Fine-Tuning Large Datasets
This guide will walk you through the process of fine-tuning LLMs using very large datasets in Predibase.
What is Considered a Large Dataset?
In the context of LLM fine-tuning, a large dataset is typically considered to be greater than 1 GB in size.
Datasets of this size require special handling and efficient processing techniques to ensure smooth fine-tuning operations. Predibase requires that these datasets are tokenized in advance and saved in partitioned arrow format compatible with HuggingFace's Datasets library.
Steps to Prepare and Upload Your Dataset
Follow these steps to get your large dataset ready for fine-tuning in Predibase:
1. Load Your Dataset
You can load your dataset either in-memory or out-of-memory, depending on its size and your available resources. Here's an example using the Hugging Face datasets library:
from datasets import load_dataset
# Load an in-memory dataset
dataset = load_dataset("csv", data_files="your_dataset.csv")
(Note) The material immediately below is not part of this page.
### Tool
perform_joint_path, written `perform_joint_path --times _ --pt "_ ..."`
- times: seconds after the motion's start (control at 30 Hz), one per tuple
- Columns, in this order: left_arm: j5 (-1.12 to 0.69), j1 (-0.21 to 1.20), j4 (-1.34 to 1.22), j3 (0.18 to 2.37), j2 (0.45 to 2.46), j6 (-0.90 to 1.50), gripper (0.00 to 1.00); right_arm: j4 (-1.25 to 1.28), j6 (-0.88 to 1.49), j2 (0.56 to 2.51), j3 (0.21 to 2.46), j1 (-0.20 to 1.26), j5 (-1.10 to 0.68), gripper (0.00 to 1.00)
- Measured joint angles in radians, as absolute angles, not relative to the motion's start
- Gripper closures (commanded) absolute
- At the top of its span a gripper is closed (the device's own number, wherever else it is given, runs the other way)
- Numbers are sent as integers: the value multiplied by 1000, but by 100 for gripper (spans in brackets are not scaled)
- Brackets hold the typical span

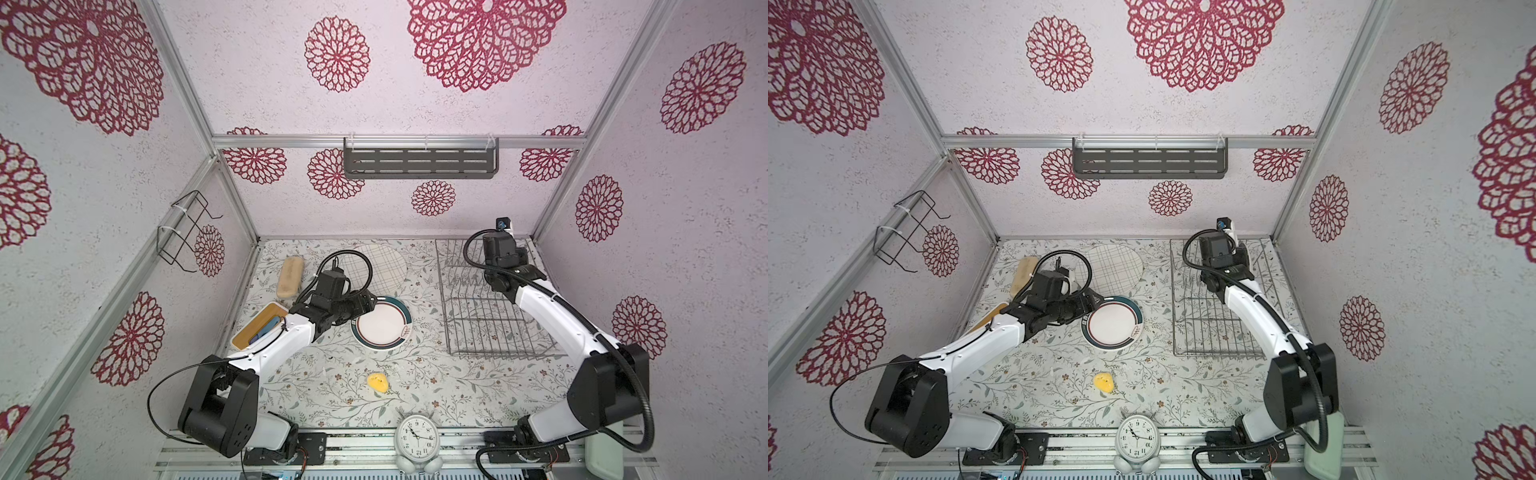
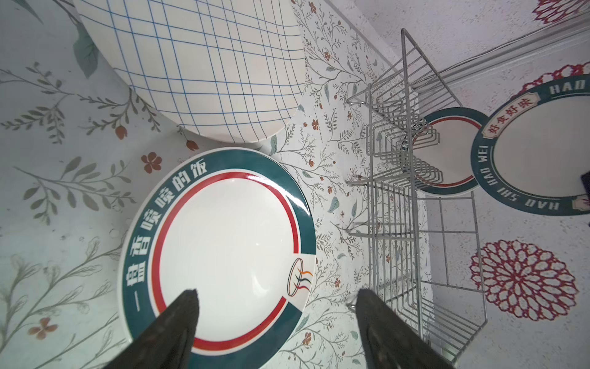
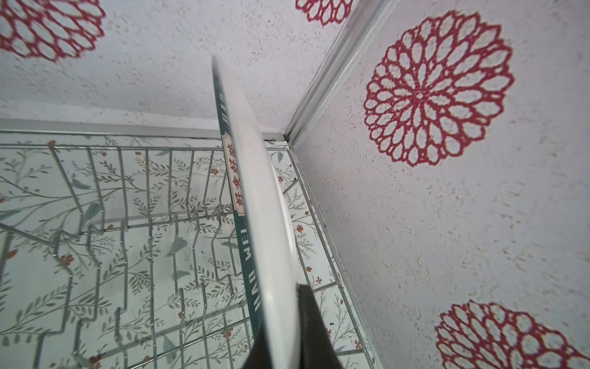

# For out-of-memory processing, use streaming
dataset = load_dataset("csv", data_files="your_dataset.csv", streaming=True)
2. Load Your Tokenizer
Use the transformers library to load the appropriate tokenizer for the LLM that you want to use. Note that some LLMs like Llama-3 and Mistral require creating a Huggingface account and requesting access since they are gated.
from transformers import AutoTokenizer
tokenizer = AutoTokenizer.from_pretrained("meta-llama/Meta-Llama-3-8B-Instruct")
if not tokenizer.pad_token_id:
tokenizer.pad_token_id = tokenizer.eos_token_id
3. Batch Tokenize Your Data
You will need to tokenize the data ahead of time.
- If you're doing instruction tuning, you have to tokenize the
prompt
andcompletion
columns independently. - If you're doing completions style training, you just need to tokenize your
text
column.
def tokenize_data(examples):
prompt_tokens = tokenizer(examples["prompt"], truncation=True)['input_ids']
completion_tokens = tokenizer(examples["completion"], truncation=True)['input_ids']
return {"prompt": prompt_tokens, "completion": completion_tokens}
tokenized_dataset = dataset.map(tokenize_data, batched=True)
4. Create input_ids and labels
Next, you need to concatenate the tokenized prompt and completion, then add an EOS token at the end. The process varies based on your training approach:
- For instruction tuning, you need to concat your prompt tokens with your completion tokens
- For completions style training, you can just re-use your input tokens as your labels.
def prepare_train_features(examples):
prompt_ids = examples["prompt"]
completion_ids = examples["completion"]
input_ids = prompt_ids + completion_ids + [tokenizer.eos_token_id]
# For instruction tuning
labels = [-100] * len(prompt_ids) + completion_ids + [tokenizer.eos_token_id]
# For completions style training
# labels = input_ids.copy()
# For multi-turn conversation
# labels = [-100 if token in user_role_tokens else token for token in input_ids]
return {"input_ids": input_ids, "labels": labels}
prepared_dataset = tokenized_dataset.map(prepare_train_features)
5. Create a Split Column (Optional)
Add a split column to your dataset for training and evaluation:
def add_split_column(example):
example["split"] = "train" if random.random() > 0.95 else "evaluation"
return example
final_dataset = prepared_dataset.map(add_split_column)
final_dataset = final_dataset.remove_columns(
[col for col in final_dataset.column_names if col not in ['input_ids', 'labels', 'split']]
)
6. Save the Dataset
Save your prepared dataset to disk or directly to S3 using the Huggingface Datasets library. Note, it must be saved as a multi-partition arrow file using the Huggingface Datasets format.
from datasets import Dataset
# Save locally
final_dataset.save_to_disk("path/to/local/directory")
# Or save directly to S3
final_dataset.save_to_disk(
"s3://your-bucket-name/path/to/dataset",
key="<your_aws_access_key_id>",
secret="<your_aws_secret_access_key>"
)
If you decide to save locally, you will need to upload your dataset folder to S3.
7. Upload to Predibase
Finally, use the Predibase S3 connector to upload your dataset through the product interface.